*** Input data ***

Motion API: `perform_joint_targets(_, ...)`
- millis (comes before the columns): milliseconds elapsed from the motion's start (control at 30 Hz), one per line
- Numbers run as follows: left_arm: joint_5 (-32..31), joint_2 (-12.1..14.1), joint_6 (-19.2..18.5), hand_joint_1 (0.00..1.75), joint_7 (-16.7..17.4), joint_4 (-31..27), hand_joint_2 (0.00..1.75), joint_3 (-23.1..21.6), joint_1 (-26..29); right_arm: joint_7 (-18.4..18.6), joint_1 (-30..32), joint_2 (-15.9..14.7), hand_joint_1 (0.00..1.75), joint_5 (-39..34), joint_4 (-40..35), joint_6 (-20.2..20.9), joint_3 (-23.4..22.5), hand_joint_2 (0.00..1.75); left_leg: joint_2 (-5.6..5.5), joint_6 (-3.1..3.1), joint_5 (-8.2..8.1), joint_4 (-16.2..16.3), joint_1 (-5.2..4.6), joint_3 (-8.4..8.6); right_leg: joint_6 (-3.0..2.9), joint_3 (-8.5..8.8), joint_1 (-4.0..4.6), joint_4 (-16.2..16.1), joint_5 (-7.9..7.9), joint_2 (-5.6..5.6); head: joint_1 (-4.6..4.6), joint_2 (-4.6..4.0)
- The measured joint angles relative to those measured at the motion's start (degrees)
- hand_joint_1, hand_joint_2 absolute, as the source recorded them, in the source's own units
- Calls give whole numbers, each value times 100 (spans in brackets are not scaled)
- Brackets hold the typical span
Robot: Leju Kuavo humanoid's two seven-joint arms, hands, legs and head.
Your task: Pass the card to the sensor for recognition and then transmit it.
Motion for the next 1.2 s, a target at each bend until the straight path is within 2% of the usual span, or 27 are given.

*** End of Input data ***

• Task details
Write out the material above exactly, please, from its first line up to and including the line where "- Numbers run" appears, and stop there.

• Reply to the exercise
Motion API: `perform_joint_targets(_, ...)`
- millis (comes before the columns): milliseconds elapsed from the motion's start (control at 30 Hz), one per line
- Numbers run as follows: left_arm: joint_5 (-32..31), joint_2 (-12.1..14.1), joint_6 (-19.2..18.5), hand_joint_1 (0.00..1.75), joint_7 (-16.7..17.4), joint_4 (-31..27), hand_joint_2 (0.00..1.75), joint_3 (-23.1..21.6), joint_1 (-26..29); right_arm: joint_7 (-18.4..18.6), joint_1 (-30..32), joint_2 (-15.9..14.7), hand_joint_1 (0.00..1.75), joint_5 (-39..34), joint_4 (-40..35), joint_6 (-20.2..20.9), joint_3 (-23.4..22.5), hand_joint_2 (0.00..1.75); left_leg: joint_2 (-5.6..5.5), joint_6 (-3.1..3.1), joint_5 (-8.2..8.1), joint_4 (-16.2..16.3), joint_1 (-5.2..4.6), joint_3 (-8.4..8.6); right_leg: joint_6 (-3.0..2.9), joint_3 (-8.5..8.8), joint_1 (-4.0..4.6), joint_4 (-16.2..16.1), joint_5 (-7.9..7.9), joint_2 (-5.6..5.6); head: joint_1 (-4.6..4.6), joint_2 (-4.6..4.0)

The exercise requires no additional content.